SUPPLIED INFORMATION:
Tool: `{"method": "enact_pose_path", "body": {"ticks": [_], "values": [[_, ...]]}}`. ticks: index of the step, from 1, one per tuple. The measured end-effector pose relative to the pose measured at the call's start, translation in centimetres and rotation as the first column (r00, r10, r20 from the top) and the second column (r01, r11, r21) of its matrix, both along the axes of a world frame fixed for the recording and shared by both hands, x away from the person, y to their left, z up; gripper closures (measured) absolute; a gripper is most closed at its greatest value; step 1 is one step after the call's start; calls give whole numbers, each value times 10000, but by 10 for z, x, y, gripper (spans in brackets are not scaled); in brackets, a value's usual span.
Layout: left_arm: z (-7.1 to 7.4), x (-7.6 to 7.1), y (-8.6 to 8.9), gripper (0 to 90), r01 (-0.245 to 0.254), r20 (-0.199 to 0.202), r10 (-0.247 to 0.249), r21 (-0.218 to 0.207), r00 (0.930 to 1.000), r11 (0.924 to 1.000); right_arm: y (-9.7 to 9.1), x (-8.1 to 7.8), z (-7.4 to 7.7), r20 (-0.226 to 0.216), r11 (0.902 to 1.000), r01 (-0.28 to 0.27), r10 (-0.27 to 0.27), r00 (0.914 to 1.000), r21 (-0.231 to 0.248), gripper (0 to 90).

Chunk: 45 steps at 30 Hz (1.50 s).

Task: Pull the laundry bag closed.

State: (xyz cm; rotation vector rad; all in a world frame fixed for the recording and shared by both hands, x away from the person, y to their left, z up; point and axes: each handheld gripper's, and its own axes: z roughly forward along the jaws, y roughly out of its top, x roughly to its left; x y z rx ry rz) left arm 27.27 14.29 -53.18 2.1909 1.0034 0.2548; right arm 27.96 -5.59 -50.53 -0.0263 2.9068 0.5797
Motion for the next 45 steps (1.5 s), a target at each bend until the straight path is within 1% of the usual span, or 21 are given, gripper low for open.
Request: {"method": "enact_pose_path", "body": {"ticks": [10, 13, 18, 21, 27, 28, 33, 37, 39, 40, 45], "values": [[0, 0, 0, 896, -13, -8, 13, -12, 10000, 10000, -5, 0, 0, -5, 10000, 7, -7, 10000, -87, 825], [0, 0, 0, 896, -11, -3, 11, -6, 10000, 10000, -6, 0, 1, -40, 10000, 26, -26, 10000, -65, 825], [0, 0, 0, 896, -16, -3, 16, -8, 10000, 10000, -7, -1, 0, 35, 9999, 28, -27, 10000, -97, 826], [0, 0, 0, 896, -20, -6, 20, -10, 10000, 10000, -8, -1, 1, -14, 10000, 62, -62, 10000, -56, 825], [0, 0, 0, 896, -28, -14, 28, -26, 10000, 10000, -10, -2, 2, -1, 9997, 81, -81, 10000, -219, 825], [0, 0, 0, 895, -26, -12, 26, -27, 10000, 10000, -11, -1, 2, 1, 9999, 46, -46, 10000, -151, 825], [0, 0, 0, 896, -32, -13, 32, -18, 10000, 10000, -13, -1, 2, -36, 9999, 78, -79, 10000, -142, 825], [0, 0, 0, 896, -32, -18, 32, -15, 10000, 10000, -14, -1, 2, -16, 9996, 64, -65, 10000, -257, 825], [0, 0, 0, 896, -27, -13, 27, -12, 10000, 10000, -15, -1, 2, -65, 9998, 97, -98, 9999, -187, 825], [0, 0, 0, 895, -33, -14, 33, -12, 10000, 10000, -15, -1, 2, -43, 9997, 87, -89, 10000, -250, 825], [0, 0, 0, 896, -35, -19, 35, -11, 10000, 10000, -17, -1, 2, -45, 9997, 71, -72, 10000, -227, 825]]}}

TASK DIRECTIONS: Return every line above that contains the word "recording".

SOLUTION FOR THIS EXERCISE:
Tool: `{"method": "enact_pose_path", "body": {"ticks": [_], "values": [[_, ...]]}}`. ticks: index of the step, from 1, one per tuple. The measured end-effector pose relative to the pose measured at the call's start, translation in centimetres and rotation as the first column (r00, r10, r20 from the top) and the second column (r01, r11, r21) of its matrix, both along the axes of a world frame fixed for the recording and shared by both hands, x away from the person, y to their left, z up; gripper closures (measured) absolute; a gripper is most closed at its greatest value; step 1 is one step after the call's start; calls give whole numbers, each value times 10000, but by 10 for z, x, y, gripper (spans in brackets are not scaled); in brackets, a value's usual span.
State: (xyz cm; rotation vector rad; all in a world frame fixed for the recording and shared by both hands, x away from the person, y to their left, z up; point and axes: each handheld gripper's, and its own axes: z roughly forward along the jaws, y roughly out of its top, x roughly to its left; x y z rx ry rz) left arm 27.27 14.29 -53.18 2.1909 1.0034 0.2548; right arm 27.96 -5.59 -50.53 -0.0263 2.9068 0.5797

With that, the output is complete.